Stored records
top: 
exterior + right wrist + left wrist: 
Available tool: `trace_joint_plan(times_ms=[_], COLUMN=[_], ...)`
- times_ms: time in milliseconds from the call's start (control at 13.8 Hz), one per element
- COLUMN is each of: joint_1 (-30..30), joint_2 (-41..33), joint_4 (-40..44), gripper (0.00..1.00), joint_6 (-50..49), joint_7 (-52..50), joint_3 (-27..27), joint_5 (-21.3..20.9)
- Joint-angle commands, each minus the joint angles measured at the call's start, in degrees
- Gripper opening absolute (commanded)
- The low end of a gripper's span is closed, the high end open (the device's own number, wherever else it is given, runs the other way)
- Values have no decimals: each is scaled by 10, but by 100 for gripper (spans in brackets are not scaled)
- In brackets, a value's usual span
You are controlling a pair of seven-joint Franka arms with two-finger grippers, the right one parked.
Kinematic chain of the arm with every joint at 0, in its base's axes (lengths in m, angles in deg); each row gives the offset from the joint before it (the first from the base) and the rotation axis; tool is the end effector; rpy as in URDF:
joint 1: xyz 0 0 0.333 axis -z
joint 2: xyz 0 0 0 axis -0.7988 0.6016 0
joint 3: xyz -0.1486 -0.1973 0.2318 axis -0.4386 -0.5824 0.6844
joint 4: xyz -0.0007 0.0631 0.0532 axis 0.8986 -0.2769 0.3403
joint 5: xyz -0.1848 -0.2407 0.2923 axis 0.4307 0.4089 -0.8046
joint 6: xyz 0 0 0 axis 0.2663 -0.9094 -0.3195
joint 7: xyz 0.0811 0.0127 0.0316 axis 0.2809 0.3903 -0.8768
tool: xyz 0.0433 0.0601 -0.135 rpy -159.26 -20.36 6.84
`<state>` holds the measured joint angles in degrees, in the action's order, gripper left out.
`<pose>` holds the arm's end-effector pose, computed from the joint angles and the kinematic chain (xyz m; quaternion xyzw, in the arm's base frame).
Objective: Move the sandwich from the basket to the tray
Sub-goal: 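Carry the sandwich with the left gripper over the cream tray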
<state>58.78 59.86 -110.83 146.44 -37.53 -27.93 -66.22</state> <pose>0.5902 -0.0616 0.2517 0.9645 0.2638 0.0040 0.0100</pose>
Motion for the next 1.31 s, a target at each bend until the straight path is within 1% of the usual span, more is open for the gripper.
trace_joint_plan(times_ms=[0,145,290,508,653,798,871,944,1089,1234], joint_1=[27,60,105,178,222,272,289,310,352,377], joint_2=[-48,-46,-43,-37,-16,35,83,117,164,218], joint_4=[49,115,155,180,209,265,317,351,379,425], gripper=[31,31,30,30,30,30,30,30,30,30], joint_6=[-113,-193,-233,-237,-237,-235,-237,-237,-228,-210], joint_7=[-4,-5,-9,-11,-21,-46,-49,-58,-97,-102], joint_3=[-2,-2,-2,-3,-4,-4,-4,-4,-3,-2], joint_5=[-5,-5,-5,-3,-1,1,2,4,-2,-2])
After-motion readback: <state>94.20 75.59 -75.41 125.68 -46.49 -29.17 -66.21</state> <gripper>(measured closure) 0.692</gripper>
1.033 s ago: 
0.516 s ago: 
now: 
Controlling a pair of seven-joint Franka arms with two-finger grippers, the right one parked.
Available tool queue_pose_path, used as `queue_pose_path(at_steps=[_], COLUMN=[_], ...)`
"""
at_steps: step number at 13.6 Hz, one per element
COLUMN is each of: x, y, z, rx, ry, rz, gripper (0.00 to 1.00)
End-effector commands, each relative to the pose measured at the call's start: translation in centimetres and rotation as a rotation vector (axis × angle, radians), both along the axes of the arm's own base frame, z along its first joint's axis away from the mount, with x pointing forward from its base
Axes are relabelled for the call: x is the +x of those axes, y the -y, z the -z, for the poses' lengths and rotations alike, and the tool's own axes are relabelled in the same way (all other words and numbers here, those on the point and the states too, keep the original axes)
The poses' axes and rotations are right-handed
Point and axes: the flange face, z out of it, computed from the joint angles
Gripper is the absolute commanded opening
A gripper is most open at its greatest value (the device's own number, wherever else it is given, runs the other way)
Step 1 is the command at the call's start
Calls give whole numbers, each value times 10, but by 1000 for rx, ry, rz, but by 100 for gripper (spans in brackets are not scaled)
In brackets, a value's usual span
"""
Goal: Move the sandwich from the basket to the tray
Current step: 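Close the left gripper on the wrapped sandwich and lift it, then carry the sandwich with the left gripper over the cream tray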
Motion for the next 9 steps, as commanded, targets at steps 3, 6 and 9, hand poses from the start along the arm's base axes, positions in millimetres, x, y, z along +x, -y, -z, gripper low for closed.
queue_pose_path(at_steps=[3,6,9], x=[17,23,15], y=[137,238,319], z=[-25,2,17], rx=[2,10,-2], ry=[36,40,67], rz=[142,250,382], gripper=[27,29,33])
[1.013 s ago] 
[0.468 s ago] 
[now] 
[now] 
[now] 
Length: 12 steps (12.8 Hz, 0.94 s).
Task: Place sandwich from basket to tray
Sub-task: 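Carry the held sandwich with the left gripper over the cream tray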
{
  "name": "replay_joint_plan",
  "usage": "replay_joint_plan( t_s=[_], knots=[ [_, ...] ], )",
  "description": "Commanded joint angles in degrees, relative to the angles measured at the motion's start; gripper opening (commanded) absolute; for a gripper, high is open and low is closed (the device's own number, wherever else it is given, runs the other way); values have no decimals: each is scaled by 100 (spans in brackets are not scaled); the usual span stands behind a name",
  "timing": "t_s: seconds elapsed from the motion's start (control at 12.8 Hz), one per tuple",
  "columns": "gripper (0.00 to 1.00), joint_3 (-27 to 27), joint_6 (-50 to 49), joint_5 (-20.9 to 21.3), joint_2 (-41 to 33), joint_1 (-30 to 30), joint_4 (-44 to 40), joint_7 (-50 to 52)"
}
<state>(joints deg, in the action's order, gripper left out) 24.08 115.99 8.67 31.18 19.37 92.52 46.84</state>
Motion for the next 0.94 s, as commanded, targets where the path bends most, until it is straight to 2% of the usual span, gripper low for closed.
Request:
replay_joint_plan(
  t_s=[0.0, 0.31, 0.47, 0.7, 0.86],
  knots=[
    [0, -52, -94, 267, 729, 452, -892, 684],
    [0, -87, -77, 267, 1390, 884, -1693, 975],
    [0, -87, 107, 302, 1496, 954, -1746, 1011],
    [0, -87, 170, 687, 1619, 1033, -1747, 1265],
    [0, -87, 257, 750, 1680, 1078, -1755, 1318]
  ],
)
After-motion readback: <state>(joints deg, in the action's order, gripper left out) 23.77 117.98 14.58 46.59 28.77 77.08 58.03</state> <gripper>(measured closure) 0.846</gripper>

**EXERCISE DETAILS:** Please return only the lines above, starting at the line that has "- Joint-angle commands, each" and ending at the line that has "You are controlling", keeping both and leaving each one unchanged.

**REPLY TO THE EXERCISE:**
- Joint-angle commands, each minus the joint angles measured at the call's start, in degrees
- Gripper opening absolute (commanded)
- The low end of a gripper's span is closed, the high end open (the device's own number, wherever else it is given, runs the other way)
- Values have no decimals: each is scaled by 10, but by 100 for gripper (spans in brackets are not scaled)
- In brackets, a value's usual span
You are controlling a pair of seven-joint Franka arms with two-finger grippers, the right one parked.

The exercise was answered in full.